Born: September 12, 1945; Died: September 30, 2012.
Professor Rob Ball, who has died aged 67, was one of the longest serving employees of Stirling University, with more than 40 years' service. He was professor of public service management, with extensive practical experience of the public sector and particular interest in local government, higher education and the health service.
Having studied physics at Balliol College, Oxford he went on to take an MSc at Birmingham University. Early in his career he worked in management services for the Milk Marketing Board and, in 1969, he became a planning officer at Stirling University.
At Stirling he registered for a PhD and soon changed career to become a lecturer in management science.
More recently he held senior management posts – three years as head of department and six years as dean of the faculty of management. He was a member of the University Court and Academic Council.
Prof Ball served as a local government councillor for more than 20 years, taking on the different roles of convenor of transport, planning, finance, policy, education and social and economic development committees.
He was an advisor to the Education Committee of the Scottish Parliament and served as a consultant to the Scottish Executive.
He was also adjunct professor at the Institute for Public Sector Management and Policy at Flinders University in South Australia. In 2007 he was a visiting professor at Flinders and he spent some time as a visiting research fellow at the Public Policy Unit at Oxford University.
Prof Ball published in a broad range of top public management journals and secured extensive research funding. He was coordinator of the Public Sector Management Research Group.
His most recent projects included critical evaluations of the managerial and economic aspects of public private partnerships (PPPs) with Professor Dave King, which received international interest.
He recently completed a comparative study of PPPs in the UK and Australia, which identified a number of similarities but also a number of striking differences between the two countries.
A Knowledge Transfer Partnership-funded study, with Dr Tom Forbes, on the development of community health partnerships in central Scotland led to important insights into partnership evaluation and the management of transformational change in the Scottish health service.
His work with Prof King on developing needs-based models for funding the Scottish Government led to important publications and this work is of increasing significance given the dissatisfaction with the Barnett formula.
Prof Ball was the founding director of Stirling's part-time MBA in public service management which, in its different formats, has more than 100 graduates – all of whom are now practising managers in the Scottish public services.
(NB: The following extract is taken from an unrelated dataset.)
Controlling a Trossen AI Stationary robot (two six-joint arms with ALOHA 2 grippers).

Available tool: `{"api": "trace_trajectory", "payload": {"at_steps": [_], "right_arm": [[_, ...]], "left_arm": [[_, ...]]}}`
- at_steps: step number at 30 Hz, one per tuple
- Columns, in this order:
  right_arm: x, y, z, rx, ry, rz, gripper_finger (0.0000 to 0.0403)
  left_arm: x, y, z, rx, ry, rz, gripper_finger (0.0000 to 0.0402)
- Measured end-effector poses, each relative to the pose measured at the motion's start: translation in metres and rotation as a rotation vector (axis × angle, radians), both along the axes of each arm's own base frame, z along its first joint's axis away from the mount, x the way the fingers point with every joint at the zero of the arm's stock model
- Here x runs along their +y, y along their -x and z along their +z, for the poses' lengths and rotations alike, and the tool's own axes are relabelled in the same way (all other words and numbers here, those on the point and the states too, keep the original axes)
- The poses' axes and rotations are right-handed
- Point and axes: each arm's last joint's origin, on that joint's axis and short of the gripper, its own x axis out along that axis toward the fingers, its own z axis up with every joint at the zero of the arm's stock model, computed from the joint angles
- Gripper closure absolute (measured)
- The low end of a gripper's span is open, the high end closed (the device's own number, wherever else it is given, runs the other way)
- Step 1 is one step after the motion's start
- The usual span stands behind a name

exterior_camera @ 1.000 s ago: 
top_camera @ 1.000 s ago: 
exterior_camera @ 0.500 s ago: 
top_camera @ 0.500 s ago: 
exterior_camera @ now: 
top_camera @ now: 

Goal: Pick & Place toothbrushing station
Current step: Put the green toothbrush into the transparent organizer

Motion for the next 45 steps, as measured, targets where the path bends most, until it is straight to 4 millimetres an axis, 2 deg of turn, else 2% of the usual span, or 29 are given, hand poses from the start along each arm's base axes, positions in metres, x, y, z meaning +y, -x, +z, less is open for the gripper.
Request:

He was also the founding director of the Muscat College BA programme in Oman. At undergraduate level, he was coordinator of the undergraduate unit management and the environment – which has a significant public policy component. He also contributed to all the other public management modules.
His many friends, colleagues and students share an extensive collection of fond memories of him as alternately a rigorous academic, an effective manager and an entertaining friend. Often he combined all these roles.
As a manager Prof Ball will be remembered as a respected leader who was highly supportive of his staff. The speeches he delivered when a member of staff left or retired are legendary. They were fine tributes but he always found an excuse to include his famous jokes about Copernicus, Einstein, and Mao Tse Tung.
He often said his most enjoyable time was when he was studying for his PhD. He passed on this enthusiasm to his PhD students, providing them with strong academic guidance and moral support.
He was particularly proud to see his son Christopher recently embark upon a PhD. He enjoyed all aspects of his job and worked throughout his illness, continuing to meet his PhD students on a weekly basis.
Prof Ball was very active outside work, with interests ranging from football to opera. He was also an active member of the Labour Party and served as a councillor for many years, chairing Stirling Council's planning committee.
Especially keen on sport, Prof Ball was an enthusiastic runner, regularly entering 10Ks and half marathons. He was a lifelong supporter of his home football team, Northampton Town, and a season-ticket holder at Falkirk FC. During the summer he was also an avid follower of cricket – Northamptonshire, of course.
Whatever he did, he was committed and enthusiastic, an inspiration to us all. He was a friend and a colleague for more than 25 years and died after a few months of illness.
He is survived by his wife Moira and son Christopher.